### PROBLEM DESCRIPTION
Scan the data below. Pull out each line where "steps" occurs.

·····

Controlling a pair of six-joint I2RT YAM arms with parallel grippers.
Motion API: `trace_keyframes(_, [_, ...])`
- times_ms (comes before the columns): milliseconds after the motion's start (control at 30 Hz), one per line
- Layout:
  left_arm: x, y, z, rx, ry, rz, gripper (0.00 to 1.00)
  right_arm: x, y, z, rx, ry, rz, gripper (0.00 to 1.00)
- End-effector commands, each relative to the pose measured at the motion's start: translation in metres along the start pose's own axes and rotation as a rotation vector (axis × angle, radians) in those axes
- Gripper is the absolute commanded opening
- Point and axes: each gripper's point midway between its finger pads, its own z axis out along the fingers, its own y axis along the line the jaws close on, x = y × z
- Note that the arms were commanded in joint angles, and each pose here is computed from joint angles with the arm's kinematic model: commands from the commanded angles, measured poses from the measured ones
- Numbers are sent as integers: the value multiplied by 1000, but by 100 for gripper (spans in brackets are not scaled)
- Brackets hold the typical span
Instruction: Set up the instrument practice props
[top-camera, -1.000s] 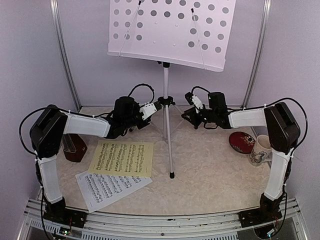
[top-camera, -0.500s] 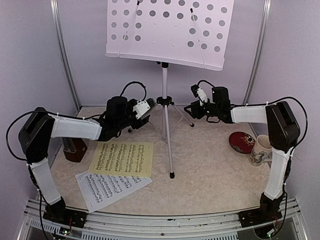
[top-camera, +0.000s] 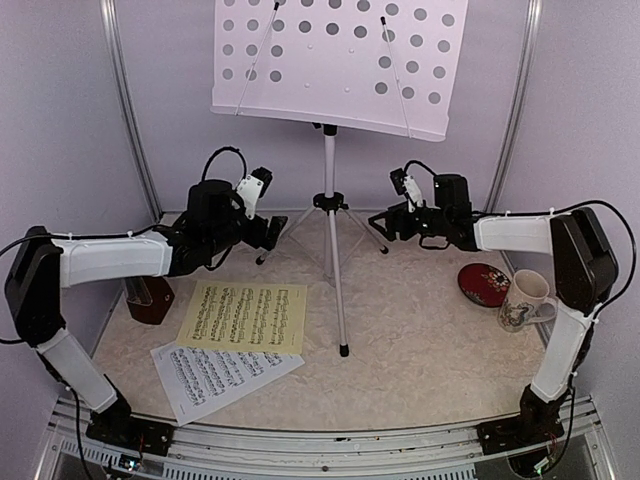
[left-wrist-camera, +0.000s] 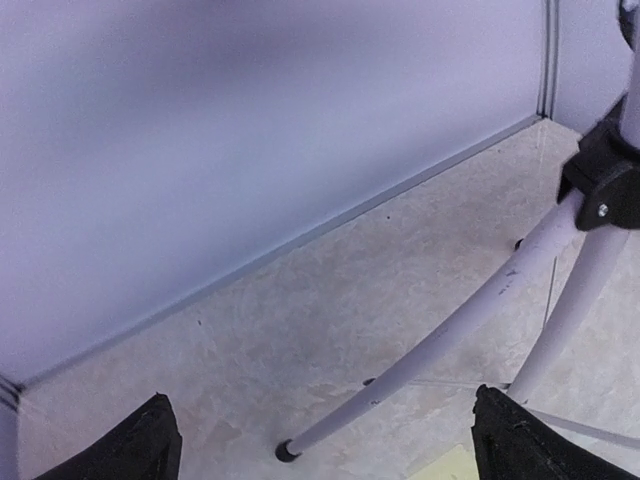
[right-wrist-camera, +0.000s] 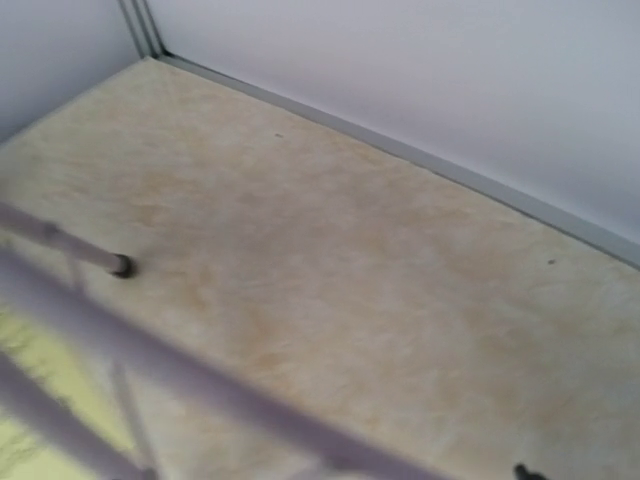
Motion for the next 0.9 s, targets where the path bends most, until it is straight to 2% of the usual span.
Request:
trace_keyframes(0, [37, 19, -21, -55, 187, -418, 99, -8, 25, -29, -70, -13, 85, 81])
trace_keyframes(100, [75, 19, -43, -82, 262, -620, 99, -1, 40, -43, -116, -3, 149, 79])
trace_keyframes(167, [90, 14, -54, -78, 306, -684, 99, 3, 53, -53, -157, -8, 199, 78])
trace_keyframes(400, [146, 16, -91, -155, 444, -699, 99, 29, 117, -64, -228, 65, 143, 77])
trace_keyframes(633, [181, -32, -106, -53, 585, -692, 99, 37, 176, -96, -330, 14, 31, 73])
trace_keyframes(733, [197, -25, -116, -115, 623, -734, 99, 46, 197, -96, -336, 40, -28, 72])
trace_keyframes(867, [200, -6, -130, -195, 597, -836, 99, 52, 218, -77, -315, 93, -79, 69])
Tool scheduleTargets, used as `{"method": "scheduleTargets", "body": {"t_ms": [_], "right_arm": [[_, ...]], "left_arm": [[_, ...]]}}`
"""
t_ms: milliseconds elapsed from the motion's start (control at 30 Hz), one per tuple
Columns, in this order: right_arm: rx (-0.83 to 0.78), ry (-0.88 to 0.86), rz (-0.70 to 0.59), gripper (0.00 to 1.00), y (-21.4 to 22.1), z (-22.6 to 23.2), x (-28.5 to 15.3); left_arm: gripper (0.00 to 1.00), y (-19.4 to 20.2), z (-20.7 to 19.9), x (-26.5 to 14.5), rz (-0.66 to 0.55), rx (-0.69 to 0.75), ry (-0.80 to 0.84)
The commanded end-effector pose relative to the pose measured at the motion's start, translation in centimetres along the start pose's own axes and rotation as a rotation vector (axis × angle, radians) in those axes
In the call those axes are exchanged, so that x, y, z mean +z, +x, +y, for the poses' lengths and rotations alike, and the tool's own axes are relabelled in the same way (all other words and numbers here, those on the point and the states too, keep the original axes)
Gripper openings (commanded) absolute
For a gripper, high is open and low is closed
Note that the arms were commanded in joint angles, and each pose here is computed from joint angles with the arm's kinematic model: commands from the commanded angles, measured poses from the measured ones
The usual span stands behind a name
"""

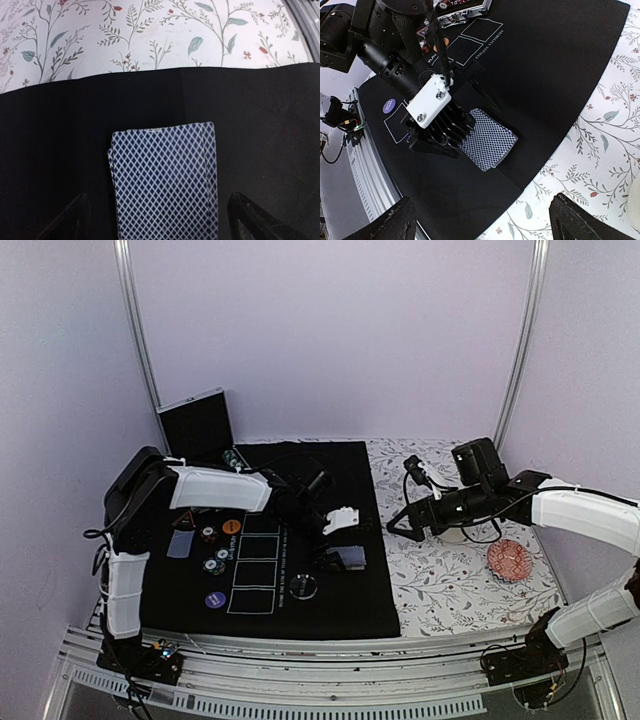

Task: Distribute texas hold em gaming equipment
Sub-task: Pick up the poker card from the poker table mat.

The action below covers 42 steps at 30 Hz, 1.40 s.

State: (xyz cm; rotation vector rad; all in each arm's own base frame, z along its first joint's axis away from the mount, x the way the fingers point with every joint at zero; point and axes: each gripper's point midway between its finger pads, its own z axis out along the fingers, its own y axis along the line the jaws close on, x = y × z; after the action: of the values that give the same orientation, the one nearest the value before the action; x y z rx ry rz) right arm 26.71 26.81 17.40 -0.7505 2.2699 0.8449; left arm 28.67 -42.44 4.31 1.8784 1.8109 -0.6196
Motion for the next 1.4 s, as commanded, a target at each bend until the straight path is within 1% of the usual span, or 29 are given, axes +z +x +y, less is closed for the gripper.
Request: {"method": "scheduleTargets", "body": {"t_ms": [0, 100, 200, 300, 433, 700, 767, 833, 867, 1033, 1200, 1267, 1367], "right_arm": [[0.008, -0.029, -0.02, 0.94, 0.0, 0.4, -0.4], [0.012, -0.032, -0.016, 0.94, 0.3, 0.4, -0.3], [0.012, -0.034, -0.02, 0.94, 0.3, 0.4, -0.4], [0.012, -0.033, -0.023, 0.94, 0.2, 0.4, -0.4], [0.016, -0.035, -0.023, 0.94, 0.2, 0.4, -0.3], [0.019, -0.044, -0.035, 0.94, -0.2, 0.6, -0.3], [0.023, -0.039, -0.043, 0.94, -0.4, 0.5, -0.4], [0.035, -0.027, -0.047, 0.94, -0.4, 0.1, -0.3], [0.045, -0.019, -0.05, 0.94, -0.4, -0.1, -0.3], [0.123, -0.02, -0.094, 0.94, -0.5, -1.4, -0.8], [0.187, -0.088, -0.154, 0.95, -0.5, -1.5, -0.9], [0.217, -0.116, -0.152, 0.94, -0.3, -1.4, -0.3], [0.266, -0.161, -0.135, 0.91, -0.1, -1.3, 0.7]], "left_arm": [[0.98, 0.6, -0.4, 1.7, 0.024, 0.052, -0.014], [0.98, 1.7, -0.6, 2.5, 0.055, 0.061, -0.007], [0.98, 2.0, -0.7, 2.9, 0.06, 0.066, 0.008], [0.95, 2.2, -0.5, 3.4, 0.071, 0.057, 0.009], [0.88, 2.6, -0.6, 3.8, 0.095, 0.037, 0.03], [0.73, 4.4, -1.9, 4.2, 0.149, 0.045, 0.089], [0.67, 4.5, -2.1, 4.2, 0.152, 0.043, 0.1], [0.58, 4.5, -2.2, 4.1, 0.149, 0.046, 0.104], [0.55, 4.4, -2.3, 4.0, 0.149, 0.046, 0.103], [0.54, 3.8, -1.7, 3.1, 0.117, 0.051, 0.043], [0.54, 1.3, -0.5, 0.6, 0.039, 0.096, -0.076], [0.54, 0.2, -0.3, -0.6, 0.022, 0.109, -0.107], [0.54, -1.3, -0.5, -2.3, 0.002, 0.132, -0.149]]}}
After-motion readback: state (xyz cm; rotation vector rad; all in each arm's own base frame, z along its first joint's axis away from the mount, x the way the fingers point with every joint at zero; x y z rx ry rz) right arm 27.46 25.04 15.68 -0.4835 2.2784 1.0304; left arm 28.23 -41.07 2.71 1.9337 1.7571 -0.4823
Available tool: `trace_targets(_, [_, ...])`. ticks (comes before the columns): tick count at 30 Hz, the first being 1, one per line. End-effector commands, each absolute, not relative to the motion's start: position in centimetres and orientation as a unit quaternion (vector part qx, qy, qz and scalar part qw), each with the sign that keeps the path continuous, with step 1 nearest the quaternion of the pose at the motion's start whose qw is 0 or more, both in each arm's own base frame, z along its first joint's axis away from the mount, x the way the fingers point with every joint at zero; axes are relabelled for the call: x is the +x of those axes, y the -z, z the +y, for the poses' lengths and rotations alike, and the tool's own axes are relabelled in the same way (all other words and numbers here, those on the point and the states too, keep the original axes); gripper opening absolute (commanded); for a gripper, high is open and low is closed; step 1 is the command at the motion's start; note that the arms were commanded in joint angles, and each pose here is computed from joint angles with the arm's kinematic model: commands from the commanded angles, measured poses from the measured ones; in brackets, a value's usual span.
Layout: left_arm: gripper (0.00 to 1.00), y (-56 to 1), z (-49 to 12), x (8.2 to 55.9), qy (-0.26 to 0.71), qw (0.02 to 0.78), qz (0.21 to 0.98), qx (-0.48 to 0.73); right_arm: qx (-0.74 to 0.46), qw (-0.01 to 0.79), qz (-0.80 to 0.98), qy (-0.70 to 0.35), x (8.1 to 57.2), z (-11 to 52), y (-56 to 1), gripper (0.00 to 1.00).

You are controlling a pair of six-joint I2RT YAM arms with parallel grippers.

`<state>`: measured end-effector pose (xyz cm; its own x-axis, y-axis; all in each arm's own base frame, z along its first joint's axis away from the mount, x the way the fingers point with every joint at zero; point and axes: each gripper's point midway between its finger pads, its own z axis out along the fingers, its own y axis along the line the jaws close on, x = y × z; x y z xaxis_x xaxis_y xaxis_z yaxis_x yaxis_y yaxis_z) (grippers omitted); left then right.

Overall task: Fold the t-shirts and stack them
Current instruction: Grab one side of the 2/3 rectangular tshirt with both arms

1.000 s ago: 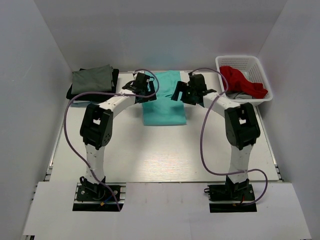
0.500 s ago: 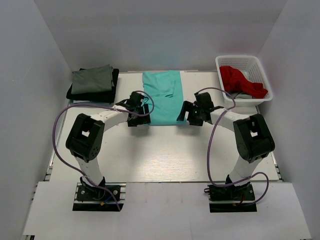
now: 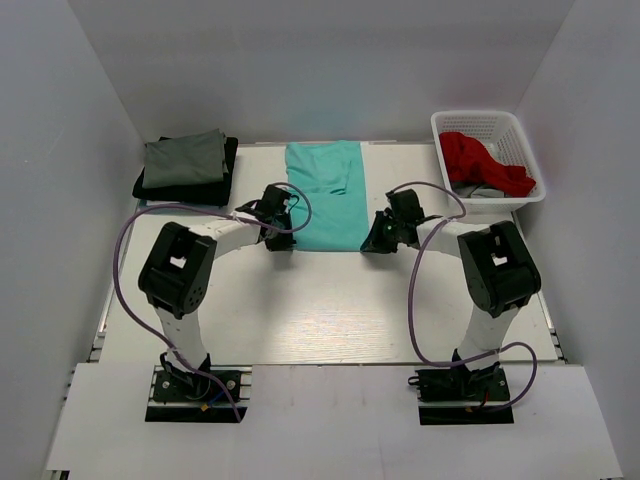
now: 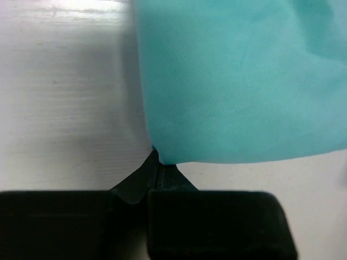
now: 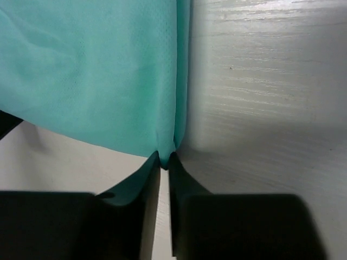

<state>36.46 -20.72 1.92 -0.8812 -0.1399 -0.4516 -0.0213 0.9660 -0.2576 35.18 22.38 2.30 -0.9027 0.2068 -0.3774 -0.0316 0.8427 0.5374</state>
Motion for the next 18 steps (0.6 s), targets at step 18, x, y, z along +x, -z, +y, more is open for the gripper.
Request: trace_targets(18, [0.00, -12.2, -24.2, 29.3, 0.294, 0.264, 0.918, 0.038, -0.005, 0.269, 0.915, -0.301, 28.5, 20.5, -11.7, 0.00])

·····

### RESPONSE TO THIS TASK
The action below covers 42 steps at 30 Hz, 1.40 s.
Motion for the next 18 steps (0.6 s), targets at step 18, x, y, z along +x, -z, +y, more is open for the gripper.

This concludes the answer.